For this exercise, return exactly the lines of the material below that begin at the one with "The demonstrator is" and stop after the one with "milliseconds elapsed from".

DATA RECORDS =
Segment Open
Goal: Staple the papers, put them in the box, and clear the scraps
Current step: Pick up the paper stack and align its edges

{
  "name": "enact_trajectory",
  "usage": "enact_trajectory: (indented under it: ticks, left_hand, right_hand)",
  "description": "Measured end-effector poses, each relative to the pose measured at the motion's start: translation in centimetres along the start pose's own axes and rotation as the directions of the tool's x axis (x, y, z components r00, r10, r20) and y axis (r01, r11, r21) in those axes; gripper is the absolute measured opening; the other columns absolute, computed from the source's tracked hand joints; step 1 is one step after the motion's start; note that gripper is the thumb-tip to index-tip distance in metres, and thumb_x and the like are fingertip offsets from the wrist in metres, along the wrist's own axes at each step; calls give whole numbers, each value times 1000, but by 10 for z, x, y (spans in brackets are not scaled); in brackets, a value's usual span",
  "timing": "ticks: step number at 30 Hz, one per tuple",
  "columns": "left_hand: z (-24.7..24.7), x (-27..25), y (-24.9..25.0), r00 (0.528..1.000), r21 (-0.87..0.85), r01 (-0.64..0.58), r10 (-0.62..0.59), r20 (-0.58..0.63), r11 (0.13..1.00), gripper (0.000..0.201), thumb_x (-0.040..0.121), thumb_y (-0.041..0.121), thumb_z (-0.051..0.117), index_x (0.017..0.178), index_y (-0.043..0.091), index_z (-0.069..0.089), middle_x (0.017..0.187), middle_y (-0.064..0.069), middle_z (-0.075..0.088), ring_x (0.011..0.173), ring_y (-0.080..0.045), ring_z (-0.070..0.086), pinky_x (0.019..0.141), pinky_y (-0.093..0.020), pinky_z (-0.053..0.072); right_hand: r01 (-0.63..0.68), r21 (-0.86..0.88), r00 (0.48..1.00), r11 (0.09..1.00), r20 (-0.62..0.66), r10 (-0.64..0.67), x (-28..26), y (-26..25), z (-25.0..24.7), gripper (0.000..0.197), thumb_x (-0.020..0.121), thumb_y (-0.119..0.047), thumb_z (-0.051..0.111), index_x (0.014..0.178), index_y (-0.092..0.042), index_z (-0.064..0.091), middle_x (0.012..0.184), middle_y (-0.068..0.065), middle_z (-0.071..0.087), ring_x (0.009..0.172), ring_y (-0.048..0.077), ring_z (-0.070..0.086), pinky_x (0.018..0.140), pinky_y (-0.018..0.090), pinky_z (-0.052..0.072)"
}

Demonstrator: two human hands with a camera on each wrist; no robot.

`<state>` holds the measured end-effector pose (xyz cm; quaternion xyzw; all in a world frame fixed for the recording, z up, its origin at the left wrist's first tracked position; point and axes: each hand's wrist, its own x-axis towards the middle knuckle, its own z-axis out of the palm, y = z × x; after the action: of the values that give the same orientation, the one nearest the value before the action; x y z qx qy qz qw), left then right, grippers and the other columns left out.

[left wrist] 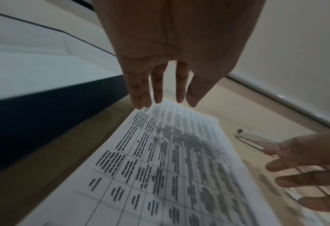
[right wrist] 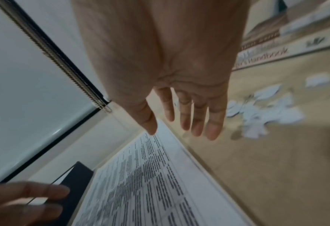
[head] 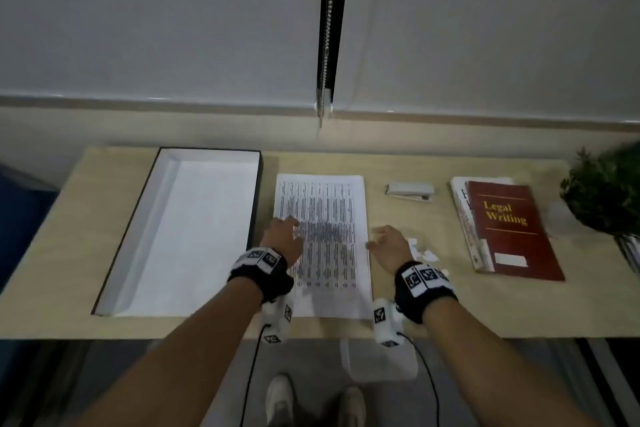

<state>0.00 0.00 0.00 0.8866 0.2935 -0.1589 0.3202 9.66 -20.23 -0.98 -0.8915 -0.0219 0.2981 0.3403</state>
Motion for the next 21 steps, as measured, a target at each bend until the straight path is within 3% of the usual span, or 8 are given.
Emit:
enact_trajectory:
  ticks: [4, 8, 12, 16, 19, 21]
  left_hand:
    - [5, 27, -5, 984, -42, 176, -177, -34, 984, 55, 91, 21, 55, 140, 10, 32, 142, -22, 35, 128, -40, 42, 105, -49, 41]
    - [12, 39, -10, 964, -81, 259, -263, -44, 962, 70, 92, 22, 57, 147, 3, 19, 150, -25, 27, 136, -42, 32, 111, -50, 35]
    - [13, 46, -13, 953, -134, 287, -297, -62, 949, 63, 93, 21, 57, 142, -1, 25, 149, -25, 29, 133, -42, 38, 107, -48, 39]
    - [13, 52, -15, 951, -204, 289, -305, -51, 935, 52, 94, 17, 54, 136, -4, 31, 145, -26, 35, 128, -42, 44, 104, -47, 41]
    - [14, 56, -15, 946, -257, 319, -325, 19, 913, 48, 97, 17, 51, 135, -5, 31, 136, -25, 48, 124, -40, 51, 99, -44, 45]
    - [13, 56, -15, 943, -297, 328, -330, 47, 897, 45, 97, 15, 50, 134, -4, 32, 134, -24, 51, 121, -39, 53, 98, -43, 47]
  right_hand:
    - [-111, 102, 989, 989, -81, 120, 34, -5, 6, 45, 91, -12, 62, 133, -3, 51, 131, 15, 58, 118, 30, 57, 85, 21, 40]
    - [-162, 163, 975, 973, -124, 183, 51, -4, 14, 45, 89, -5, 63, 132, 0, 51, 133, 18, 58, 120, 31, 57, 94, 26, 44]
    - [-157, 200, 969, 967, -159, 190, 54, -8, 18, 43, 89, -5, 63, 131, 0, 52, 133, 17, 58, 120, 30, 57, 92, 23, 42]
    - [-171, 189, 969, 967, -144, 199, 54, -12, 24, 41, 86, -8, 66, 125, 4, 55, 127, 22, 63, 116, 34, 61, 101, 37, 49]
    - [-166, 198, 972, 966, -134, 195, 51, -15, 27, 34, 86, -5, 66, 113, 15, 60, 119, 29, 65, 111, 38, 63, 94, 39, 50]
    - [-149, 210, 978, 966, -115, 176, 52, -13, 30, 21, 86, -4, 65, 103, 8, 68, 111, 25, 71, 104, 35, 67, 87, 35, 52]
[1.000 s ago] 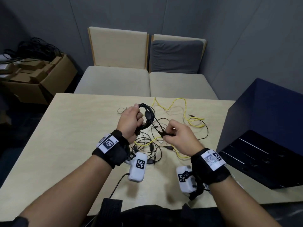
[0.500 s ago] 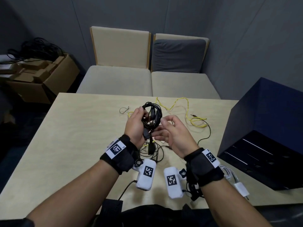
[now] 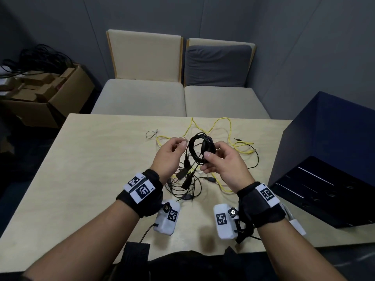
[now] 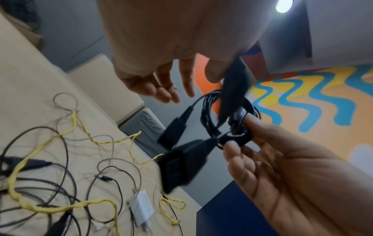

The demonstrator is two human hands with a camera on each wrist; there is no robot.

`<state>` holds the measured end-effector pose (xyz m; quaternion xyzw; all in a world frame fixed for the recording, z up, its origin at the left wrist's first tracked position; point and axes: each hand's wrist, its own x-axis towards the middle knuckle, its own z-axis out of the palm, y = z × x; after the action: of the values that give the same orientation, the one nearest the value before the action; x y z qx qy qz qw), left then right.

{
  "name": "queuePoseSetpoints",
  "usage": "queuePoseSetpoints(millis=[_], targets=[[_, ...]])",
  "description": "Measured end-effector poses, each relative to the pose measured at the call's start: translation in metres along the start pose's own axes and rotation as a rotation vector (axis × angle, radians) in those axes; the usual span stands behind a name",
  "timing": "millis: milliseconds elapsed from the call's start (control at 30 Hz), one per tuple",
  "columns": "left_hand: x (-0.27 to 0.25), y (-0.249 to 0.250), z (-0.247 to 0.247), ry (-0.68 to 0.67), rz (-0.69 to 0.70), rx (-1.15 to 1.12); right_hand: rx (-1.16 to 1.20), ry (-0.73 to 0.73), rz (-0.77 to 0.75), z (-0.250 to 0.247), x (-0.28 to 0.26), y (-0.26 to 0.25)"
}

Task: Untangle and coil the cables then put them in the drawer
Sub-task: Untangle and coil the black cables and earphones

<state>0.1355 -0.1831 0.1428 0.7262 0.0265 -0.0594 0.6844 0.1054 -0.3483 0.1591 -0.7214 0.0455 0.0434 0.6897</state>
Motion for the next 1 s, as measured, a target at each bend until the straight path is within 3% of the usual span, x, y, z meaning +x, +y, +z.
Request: queuePoseSetpoints(millis=[100,267,433,500,633,800,1000], targets=[[-0.003,-0.003,0.0,0.01,-0.031,0.059,-0.138,0.085,-0.04,-0.001,-0.005,0.011],[-0.019,-0.002,0.017,-0.212,-0.12,-0.088,-0.434,0.191,-0.148,0.005,-0.021,0.033],[-0.025,-0.019,0.026,-0.173,-0.089,-0.03,-0.583,0.138,-0.249,0.014,-0.041,0.04],[-0.028,-0.021,0.027,-0.191,-0.167,-0.114,-0.463,0.109,-0.19,0.006,-0.048,0.04],[-0.035,-0.024,0.028,-0.349,-0.332,-0.295,-0.391,0.31,-0.095,-0.031,-0.052,0.042],[-0.037,-0.025,0.045,-0.554,-0.409,-0.218,-0.27,-0.131,0.174,-0.047,-0.052,0.058],[-0.036,-0.044,0.075,-0.483,-0.425,-0.01,-0.097,-0.084,0.321,-0.057,-0.059,0.077]])
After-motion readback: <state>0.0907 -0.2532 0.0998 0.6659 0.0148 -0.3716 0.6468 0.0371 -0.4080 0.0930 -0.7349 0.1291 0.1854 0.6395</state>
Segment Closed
ANSWER TO THE PROBLEM =
The demonstrator is two human hands with a camera on each wrist; there is no robot.

`<state>` holds the measured end-effector pose (xyz m; quaternion xyzw; all in a world frame fixed for the recording, z up, its origin at the left wrist's first tracked position; point and axes: each hand's wrist, its own x-axis towards the middle knuckle, its own z-axis out of the palm, y = z × x; after the action: of the values that give the same orientation, the one nearest the value before the action; x y z qx qy qz qw), left then right.

{
  "name": "queuePoseSetpoints",
  "usage": "queuePoseSetpoints(millis=[_], targets=[[_, ...]])",
  "description": "Measured end-effector poses, each relative to the pose measured at the call's start: translation in metres along the start pose's own axes and rotation as a rotation vector (axis × angle, radians) in those axes; the usual span stands behind a name",
  "timing": "millis: milliseconds elapsed from the call's start (control at 30 Hz), one per tuple",

Nothing remains to be added to the output.